*Activity*
Below is a listing. Write out exactly its lines between the one holding "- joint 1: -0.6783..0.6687" and the one holding "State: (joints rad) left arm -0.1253", inclusive.

*Records provided*
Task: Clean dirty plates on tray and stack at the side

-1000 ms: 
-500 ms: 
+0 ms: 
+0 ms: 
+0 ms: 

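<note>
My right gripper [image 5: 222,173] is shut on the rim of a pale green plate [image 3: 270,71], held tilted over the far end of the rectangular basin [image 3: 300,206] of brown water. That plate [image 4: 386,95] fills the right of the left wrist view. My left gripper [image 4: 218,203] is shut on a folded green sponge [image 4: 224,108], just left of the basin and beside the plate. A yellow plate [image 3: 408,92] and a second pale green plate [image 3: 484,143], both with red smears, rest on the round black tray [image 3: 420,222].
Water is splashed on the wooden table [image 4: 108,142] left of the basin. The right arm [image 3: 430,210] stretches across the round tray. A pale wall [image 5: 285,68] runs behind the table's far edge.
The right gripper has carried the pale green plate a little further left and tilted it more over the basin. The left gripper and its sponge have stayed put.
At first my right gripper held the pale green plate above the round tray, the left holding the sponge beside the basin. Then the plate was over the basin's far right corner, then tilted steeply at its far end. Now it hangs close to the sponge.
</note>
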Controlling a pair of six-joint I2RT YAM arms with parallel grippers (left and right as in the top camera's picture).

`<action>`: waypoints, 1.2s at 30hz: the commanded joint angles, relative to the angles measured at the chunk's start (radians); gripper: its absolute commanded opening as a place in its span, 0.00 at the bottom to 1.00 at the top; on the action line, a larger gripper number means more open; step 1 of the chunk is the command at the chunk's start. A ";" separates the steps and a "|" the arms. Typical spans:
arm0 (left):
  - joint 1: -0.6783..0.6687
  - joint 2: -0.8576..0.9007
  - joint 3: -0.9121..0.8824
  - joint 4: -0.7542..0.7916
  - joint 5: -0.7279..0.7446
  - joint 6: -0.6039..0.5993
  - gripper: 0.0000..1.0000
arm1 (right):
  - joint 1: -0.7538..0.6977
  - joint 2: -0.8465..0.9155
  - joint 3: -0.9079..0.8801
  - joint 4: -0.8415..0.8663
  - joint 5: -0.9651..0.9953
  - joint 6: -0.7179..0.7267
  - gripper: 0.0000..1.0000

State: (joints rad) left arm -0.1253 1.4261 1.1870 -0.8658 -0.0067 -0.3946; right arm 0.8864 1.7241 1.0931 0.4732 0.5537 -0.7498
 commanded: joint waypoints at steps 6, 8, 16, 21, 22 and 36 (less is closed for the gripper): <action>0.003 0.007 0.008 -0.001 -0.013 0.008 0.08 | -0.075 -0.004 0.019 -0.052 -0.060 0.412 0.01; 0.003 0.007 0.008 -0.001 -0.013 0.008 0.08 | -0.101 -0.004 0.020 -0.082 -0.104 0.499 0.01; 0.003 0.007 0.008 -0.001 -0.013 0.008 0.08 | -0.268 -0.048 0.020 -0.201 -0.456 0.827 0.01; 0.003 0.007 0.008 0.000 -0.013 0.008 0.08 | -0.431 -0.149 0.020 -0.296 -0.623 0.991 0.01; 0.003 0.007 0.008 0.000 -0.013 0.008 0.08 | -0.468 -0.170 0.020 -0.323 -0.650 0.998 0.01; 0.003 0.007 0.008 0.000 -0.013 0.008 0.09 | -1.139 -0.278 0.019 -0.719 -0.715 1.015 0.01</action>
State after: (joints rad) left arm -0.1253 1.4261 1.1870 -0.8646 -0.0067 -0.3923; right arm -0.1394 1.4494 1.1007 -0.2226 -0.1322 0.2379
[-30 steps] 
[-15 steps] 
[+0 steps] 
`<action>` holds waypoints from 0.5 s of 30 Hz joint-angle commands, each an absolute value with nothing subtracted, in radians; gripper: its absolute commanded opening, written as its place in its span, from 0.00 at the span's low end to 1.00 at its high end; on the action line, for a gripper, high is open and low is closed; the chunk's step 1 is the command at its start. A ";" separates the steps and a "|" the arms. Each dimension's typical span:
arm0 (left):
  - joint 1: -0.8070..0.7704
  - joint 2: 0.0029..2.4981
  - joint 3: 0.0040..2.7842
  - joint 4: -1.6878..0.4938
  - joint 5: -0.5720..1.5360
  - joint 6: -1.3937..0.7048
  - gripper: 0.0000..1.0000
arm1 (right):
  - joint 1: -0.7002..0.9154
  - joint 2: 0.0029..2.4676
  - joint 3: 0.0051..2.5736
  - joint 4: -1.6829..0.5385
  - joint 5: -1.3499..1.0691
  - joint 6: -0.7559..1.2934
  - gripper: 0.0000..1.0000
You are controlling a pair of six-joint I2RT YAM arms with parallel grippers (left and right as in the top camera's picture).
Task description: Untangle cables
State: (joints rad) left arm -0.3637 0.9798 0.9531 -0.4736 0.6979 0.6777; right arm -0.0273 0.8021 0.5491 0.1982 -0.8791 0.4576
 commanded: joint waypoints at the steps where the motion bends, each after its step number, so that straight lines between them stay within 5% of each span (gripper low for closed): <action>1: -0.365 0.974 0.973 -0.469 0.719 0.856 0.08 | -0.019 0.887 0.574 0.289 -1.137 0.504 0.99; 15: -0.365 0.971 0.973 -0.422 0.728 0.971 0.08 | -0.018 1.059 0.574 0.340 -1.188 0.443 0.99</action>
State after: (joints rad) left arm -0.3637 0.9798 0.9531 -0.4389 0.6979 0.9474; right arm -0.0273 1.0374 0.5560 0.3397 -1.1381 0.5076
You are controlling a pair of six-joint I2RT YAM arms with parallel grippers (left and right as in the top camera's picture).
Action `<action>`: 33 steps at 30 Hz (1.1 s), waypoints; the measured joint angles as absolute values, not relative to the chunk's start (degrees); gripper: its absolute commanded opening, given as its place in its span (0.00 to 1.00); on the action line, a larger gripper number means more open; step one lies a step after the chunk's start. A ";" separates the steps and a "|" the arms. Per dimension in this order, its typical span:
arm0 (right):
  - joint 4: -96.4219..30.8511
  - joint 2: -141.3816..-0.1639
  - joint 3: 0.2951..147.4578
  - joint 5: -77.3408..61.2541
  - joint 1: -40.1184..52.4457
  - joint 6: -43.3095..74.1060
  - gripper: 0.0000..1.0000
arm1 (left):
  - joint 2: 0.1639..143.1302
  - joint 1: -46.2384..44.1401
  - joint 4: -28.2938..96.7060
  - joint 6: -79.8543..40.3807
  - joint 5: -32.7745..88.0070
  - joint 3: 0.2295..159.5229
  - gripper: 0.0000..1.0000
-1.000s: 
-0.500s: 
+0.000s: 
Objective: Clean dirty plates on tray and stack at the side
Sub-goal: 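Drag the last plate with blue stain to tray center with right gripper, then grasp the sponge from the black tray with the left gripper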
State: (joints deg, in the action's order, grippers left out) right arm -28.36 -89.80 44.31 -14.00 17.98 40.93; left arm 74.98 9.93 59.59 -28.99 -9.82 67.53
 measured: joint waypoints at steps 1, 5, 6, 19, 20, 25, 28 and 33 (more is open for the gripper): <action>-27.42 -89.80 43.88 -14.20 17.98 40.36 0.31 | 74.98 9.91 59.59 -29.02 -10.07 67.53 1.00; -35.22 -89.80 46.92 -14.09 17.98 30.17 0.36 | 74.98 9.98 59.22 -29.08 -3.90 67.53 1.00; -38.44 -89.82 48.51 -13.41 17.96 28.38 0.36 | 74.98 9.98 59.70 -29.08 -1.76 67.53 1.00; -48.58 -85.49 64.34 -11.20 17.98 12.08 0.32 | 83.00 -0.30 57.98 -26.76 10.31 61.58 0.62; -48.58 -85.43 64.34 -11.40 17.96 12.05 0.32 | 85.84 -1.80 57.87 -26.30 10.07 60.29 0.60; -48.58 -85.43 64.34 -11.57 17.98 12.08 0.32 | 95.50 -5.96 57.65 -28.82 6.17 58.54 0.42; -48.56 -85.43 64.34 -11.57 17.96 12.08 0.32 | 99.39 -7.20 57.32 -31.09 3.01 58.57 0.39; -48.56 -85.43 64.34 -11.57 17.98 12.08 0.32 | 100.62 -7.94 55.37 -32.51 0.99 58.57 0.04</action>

*Answer space*
  - joint 1: -0.6783..0.6687
  - joint 2: -0.8576..0.9007
  - joint 3: -0.9121..0.8824
  - joint 4: -0.7542..0.7916
  - joint 5: -0.7279..0.7446
  - joint 6: -0.6039..0.5993
  - gripper: 0.0000..1.0000
arm1 (right):
  - joint 1: -0.7538..0.6977
  - joint 2: -0.8465..0.9155
  - joint 3: -0.9079..0.8801
  - joint 4: -0.8415..0.8663
  - joint 5: -0.9651..0.9953
  - joint 6: -0.7179..0.7267
  - gripper: 0.0000..1.0000

State: (joints rad) left arm -0.1253 1.4261 1.1870 -0.8658 -0.0067 -0.3946; right arm 0.8864 1.7241 1.0931 0.4732 0.5537 -0.7498

That concludes the output for this exercise.